The two primary forest-based bits of ephemeral state are the Forest and ForestModel classes, which represent the current state of a forest and its corresponding tracking data structures.

In a linear sampling loop, this ephemeral state is updated with each iteration of the sampler and any retained forests are copied to a ForestSamples object. However, in multi-chain settings, the state of a forest must typically be "reset" at the beginning of a new chain. These function enable this process by synchronizing the state of a Forest and ForestModel with a corresponding element of a ForestSamples object, or by resetting both to their default (root) state.

resetActiveForest resets a Forest object, either from a specific forest in a ForestSamples object or to an ensemble of single-node (i.e. root) trees. resetForestModel re-initializes a forest model (tracking data structures) from a specific forest in a ForestSamples object.

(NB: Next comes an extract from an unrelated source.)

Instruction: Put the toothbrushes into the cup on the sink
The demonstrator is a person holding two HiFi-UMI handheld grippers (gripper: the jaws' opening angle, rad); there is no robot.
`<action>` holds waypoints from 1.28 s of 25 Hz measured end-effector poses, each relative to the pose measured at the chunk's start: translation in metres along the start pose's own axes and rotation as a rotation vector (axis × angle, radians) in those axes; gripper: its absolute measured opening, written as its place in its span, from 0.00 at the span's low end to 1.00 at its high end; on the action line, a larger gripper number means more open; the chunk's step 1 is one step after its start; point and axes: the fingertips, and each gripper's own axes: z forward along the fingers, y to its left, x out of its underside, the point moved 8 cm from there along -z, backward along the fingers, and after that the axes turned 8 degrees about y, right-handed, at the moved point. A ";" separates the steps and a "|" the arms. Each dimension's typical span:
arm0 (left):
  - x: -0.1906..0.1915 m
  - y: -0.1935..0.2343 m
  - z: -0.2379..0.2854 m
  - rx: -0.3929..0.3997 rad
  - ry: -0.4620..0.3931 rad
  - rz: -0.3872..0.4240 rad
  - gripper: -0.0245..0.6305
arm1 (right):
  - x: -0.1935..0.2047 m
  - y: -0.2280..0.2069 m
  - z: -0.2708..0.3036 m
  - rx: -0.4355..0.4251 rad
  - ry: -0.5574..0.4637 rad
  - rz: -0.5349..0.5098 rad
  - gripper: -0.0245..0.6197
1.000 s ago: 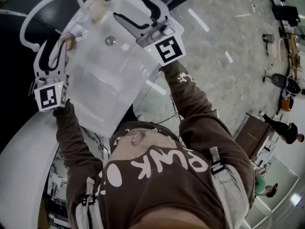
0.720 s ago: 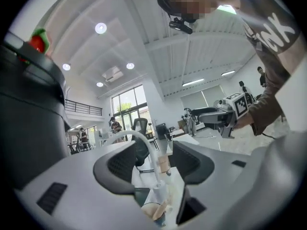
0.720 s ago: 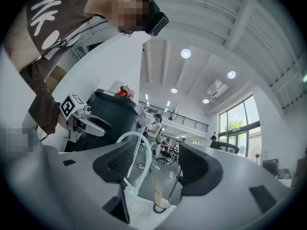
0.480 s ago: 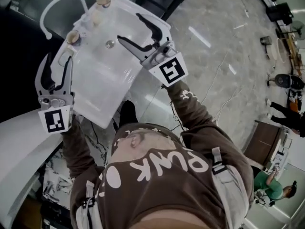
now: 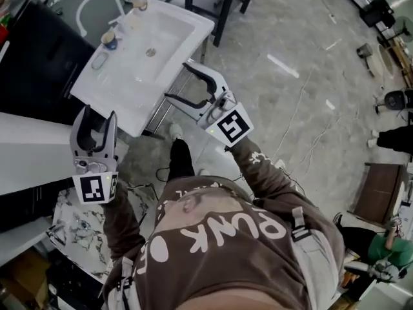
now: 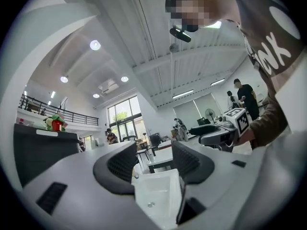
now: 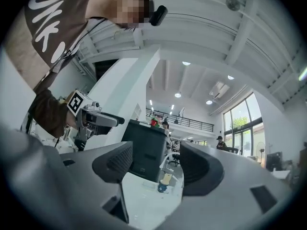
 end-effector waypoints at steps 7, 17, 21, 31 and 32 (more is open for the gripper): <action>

These functions are intended for advanced use cases in which users require detailed control of sampling algorithms and data structures. Minimal input validation and error checks are performed – users are responsible for providing the correct inputs. For tutorials on the "proper" usage of the stochtree's advanced workflow, we provide several vignettes at https://stochtree.ai/

Usage

resetActiveForest(active_forest, forest_samples = NULL, forest_num = NULL)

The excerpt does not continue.